Exercise goal. Reproduce all of the records word for word, omitting the pictures.
[Extracted records Boundary: Start]
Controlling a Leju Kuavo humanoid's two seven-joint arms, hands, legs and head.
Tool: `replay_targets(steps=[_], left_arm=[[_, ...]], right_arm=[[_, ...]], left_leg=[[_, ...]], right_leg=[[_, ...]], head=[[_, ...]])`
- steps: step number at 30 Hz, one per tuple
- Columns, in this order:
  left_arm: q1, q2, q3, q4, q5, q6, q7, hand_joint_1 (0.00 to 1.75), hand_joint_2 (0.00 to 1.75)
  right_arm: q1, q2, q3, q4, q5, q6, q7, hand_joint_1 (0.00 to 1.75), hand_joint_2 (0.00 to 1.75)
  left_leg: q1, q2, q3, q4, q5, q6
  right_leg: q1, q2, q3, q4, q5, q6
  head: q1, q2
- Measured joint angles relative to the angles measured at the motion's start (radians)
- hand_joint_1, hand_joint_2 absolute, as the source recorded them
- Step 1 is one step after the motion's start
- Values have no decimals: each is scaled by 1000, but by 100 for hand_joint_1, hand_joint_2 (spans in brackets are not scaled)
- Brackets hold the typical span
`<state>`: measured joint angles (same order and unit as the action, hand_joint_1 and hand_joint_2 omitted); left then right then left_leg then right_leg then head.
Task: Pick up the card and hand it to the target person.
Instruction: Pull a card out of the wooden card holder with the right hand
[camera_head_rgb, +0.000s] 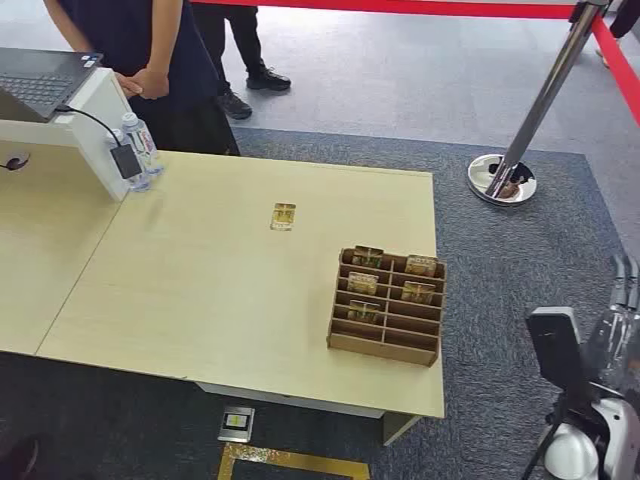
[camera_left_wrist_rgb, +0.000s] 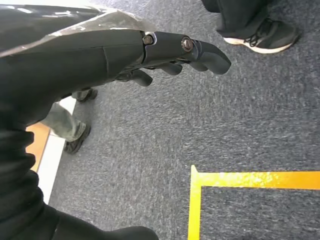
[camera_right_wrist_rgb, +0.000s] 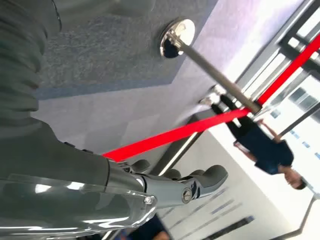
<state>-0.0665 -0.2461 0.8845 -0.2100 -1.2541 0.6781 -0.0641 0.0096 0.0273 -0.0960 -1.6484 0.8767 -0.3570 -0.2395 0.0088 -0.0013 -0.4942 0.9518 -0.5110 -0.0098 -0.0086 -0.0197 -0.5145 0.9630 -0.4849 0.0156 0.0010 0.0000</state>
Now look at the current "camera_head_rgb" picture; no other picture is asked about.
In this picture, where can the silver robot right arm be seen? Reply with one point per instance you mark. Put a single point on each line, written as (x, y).
(625, 437)

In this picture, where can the dark rounded robot part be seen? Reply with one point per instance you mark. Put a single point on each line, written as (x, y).
(17, 460)

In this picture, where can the black power adapter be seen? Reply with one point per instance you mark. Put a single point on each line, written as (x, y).
(126, 162)

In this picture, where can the person's left forearm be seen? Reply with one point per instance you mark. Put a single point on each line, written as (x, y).
(164, 33)

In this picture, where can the brown wooden card holder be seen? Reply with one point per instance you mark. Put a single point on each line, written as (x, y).
(385, 334)

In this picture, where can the clear water bottle red label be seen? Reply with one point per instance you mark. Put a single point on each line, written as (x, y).
(145, 142)

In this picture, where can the person in dark clothing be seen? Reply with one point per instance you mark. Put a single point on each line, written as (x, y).
(175, 73)

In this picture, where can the person's left hand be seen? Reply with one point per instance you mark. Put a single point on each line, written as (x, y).
(152, 84)

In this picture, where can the person's right forearm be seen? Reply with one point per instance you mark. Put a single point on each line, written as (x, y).
(75, 30)

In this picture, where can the person behind red barrier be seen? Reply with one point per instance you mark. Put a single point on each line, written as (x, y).
(623, 16)

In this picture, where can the dark grey laptop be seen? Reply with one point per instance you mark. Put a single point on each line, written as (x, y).
(40, 79)

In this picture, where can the gold card in holder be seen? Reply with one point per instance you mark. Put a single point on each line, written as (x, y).
(364, 312)
(362, 283)
(421, 266)
(367, 257)
(418, 292)

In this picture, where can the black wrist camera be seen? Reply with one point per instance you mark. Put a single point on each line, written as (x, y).
(555, 344)

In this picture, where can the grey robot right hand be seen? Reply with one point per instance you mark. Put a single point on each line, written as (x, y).
(617, 344)

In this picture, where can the gold floor tape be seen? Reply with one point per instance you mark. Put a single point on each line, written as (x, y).
(295, 458)

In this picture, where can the dark grey carpet mat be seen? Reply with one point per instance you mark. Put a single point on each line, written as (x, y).
(500, 298)

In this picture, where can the white raised desk shelf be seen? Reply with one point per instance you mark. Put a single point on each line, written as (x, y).
(95, 126)

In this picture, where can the long red barrier belt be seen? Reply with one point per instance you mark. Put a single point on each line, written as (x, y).
(380, 6)

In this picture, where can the person's right hand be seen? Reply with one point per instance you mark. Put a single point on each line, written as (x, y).
(127, 85)

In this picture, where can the short red barrier belt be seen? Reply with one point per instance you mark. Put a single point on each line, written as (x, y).
(617, 66)

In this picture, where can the chrome stanchion post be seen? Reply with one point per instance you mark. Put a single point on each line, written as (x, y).
(543, 99)

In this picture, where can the gold card lying flat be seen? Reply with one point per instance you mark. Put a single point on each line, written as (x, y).
(282, 216)

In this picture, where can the metal floor socket box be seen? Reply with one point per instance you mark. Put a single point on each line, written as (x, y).
(235, 424)

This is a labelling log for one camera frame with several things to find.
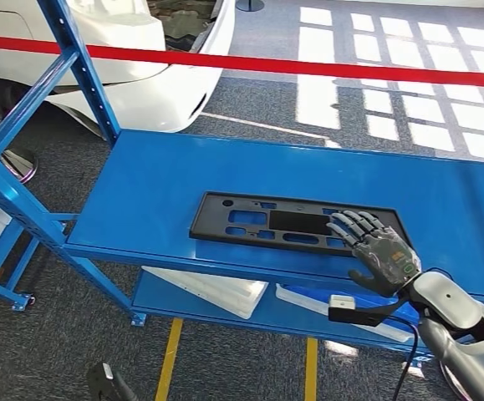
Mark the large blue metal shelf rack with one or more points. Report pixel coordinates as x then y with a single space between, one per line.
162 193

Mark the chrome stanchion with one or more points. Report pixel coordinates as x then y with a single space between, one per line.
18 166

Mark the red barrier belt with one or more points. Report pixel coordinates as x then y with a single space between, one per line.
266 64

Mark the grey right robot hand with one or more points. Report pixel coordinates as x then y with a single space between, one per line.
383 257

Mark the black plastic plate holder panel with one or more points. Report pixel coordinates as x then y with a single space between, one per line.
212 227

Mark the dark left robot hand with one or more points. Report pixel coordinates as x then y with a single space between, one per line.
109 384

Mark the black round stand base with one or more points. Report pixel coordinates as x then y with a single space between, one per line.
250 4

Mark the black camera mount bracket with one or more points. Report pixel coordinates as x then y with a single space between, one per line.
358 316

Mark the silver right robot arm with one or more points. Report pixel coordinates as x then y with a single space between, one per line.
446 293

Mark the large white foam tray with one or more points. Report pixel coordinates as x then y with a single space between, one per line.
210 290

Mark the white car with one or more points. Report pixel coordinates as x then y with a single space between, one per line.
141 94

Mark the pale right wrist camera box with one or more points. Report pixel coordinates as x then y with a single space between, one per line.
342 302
[Extracted records Boundary: End]
Written response.
Controlling a Leju Kuavo humanoid's two seven-joint arms, hands, legs and head.
Tool: `replay_targets(steps=[_], left_arm=[[_, ...]], right_arm=[[_, ...]], left_leg=[[_, ...]], right_leg=[[_, ...]], head=[[_, ...]])`
- steps: step number at 30 Hz, one per tuple
- Columns, in this order:
  left_arm: q1, q2, q3, q4, q5, q6, q7, hand_joint_1 (0.00 to 1.75), hand_joint_2 (0.00 to 1.75)
  right_arm: q1, q2, q3, q4, q5, q6, q7, hand_joint_1 (0.00 to 1.75), hand_joint_2 (0.00 to 1.75)
  left_leg: q1, q2, q3, q4, q5, q6
  right_leg: q1, q2, q3, q4, q5, q6
  head: q1, q2
- Measured joint angles relative to the angles measured at the motion's start (radians)
- hand_joint_1, hand_joint_2 absolute, as the source recorded them
- Step 1 is one step after the motion's start
- Values have no decimals: each is scaled by 1000, but by 100 for hand_joint_1, hand_joint_2 (spans in brackets are not scaled)
- Brackets hold the typical span
`<state>`: measured joint angles (same order and unit as the action, hand_joint_1 and hand_joint_2 omitted); left then right then left_leg then right_leg then head.
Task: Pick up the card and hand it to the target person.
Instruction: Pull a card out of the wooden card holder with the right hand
[camera_head_rgb, +0.000s] 
[camera_left_wrist_rgb, +0.000s] 
[camera_right_wrist_rgb, +0.000s] 
<state>-0.0665 -0.2461 0.8845 -0.2100 -1.2541 0.6781 -0.0641 0.0096 0.0273 -0.0960 -1.6484 0.8767 -0.3570 -0.2395 0.0088 -0.0013 -0.4942 0.9518 -0.5110 -0.0098 -0.0086 -0.0197 -0.5145 0.9630 -0.4849 0.0156 0.0010 0.0000</state>
Now look at the current "camera_head_rgb" picture; no other picture is asked about.
In this picture, where can the silver robot right arm be seen? Reply with one point per instance you mark. Put a single point on each line, written as (x, y).
(625, 437)

In this picture, where can the dark rounded robot part be seen? Reply with one point per instance you mark. Put a single point on each line, written as (x, y).
(17, 460)

In this picture, where can the black power adapter be seen? Reply with one point per instance you mark. Put a single point on each line, written as (x, y).
(126, 162)

In this picture, where can the person's left forearm be seen? Reply with one point per instance you mark. Put a single point on each line, written as (x, y).
(164, 33)

In this picture, where can the brown wooden card holder be seen? Reply with one point per instance you mark. Put a single point on each line, written as (x, y).
(385, 334)

In this picture, where can the clear water bottle red label be seen? Reply with one point per instance you mark. Put a single point on each line, written as (x, y).
(145, 142)

In this picture, where can the person in dark clothing be seen? Reply with one point per instance you mark. Put a single point on each line, written as (x, y).
(175, 73)

In this picture, where can the person's left hand be seen? Reply with one point per instance you mark. Put a single point on each line, written as (x, y).
(152, 84)

In this picture, where can the person's right forearm be seen? Reply with one point per instance you mark. Put a single point on each line, written as (x, y).
(75, 30)

In this picture, where can the person behind red barrier be seen? Reply with one point per instance you mark. Put a single point on each line, written as (x, y).
(623, 16)

In this picture, where can the dark grey laptop be seen? Reply with one point per instance you mark. Put a single point on each line, written as (x, y).
(40, 79)

In this picture, where can the gold card in holder be seen? Reply with one point per instance you mark. Put a single point on each line, written as (x, y).
(364, 312)
(362, 283)
(421, 266)
(367, 257)
(418, 292)

In this picture, where can the black wrist camera be seen? Reply with one point per instance you mark. Put a single point on each line, written as (x, y).
(555, 344)

In this picture, where can the grey robot right hand be seen? Reply with one point per instance you mark. Put a single point on each line, written as (x, y).
(617, 344)

In this picture, where can the gold floor tape be seen? Reply with one point per instance you mark. Put a single point on each line, written as (x, y).
(295, 458)

In this picture, where can the dark grey carpet mat be seen? Reply with one point per instance you mark. Put a single point on each line, written as (x, y).
(500, 298)

In this picture, where can the white raised desk shelf be seen? Reply with one point per instance you mark. Put a single point on each line, written as (x, y).
(95, 126)

In this picture, where can the long red barrier belt be seen? Reply with one point per instance you mark. Put a single point on each line, written as (x, y).
(380, 6)

In this picture, where can the person's right hand be seen? Reply with one point per instance you mark. Put a single point on each line, written as (x, y).
(127, 85)

In this picture, where can the short red barrier belt be seen? Reply with one point per instance you mark. Put a single point on each line, written as (x, y).
(617, 66)

In this picture, where can the chrome stanchion post be seen? Reply with one point per instance you mark. Put a single point on each line, written as (x, y).
(543, 99)

In this picture, where can the gold card lying flat be seen? Reply with one point per instance you mark. Put a single point on each line, written as (x, y).
(282, 216)

In this picture, where can the metal floor socket box be seen? Reply with one point per instance you mark. Put a single point on each line, written as (x, y).
(235, 424)

This is a labelling log for one camera frame with several things to find.
Mark the large blue metal shelf rack with one or more points. Report pixel coordinates as x then y with a single space between, one per line.
162 193

Mark the chrome stanchion with one or more points. Report pixel coordinates as x then y with a single space between, one per line.
18 166

Mark the red barrier belt with one or more points. Report pixel coordinates as x then y with a single space between, one per line.
266 64

Mark the grey right robot hand with one or more points. Report pixel coordinates as x then y with a single space between, one per line.
383 257

Mark the black plastic plate holder panel with one or more points. Report pixel coordinates as x then y with a single space between, one per line.
212 227

Mark the dark left robot hand with one or more points. Report pixel coordinates as x then y with a single space between, one per line.
109 384

Mark the black round stand base with one or more points. Report pixel coordinates as x then y with a single space between, one per line.
250 4

Mark the black camera mount bracket with one or more points. Report pixel coordinates as x then y with a single space between, one per line.
358 316

Mark the silver right robot arm with one or more points. Report pixel coordinates as x then y with a single space between, one per line.
446 293

Mark the large white foam tray with one or more points. Report pixel coordinates as x then y with a single space between, one per line.
210 290

Mark the white car with one or more points. Report pixel coordinates as x then y with a single space between, one per line.
141 94

Mark the pale right wrist camera box with one or more points. Report pixel coordinates as x then y with a single space between, one per line.
342 302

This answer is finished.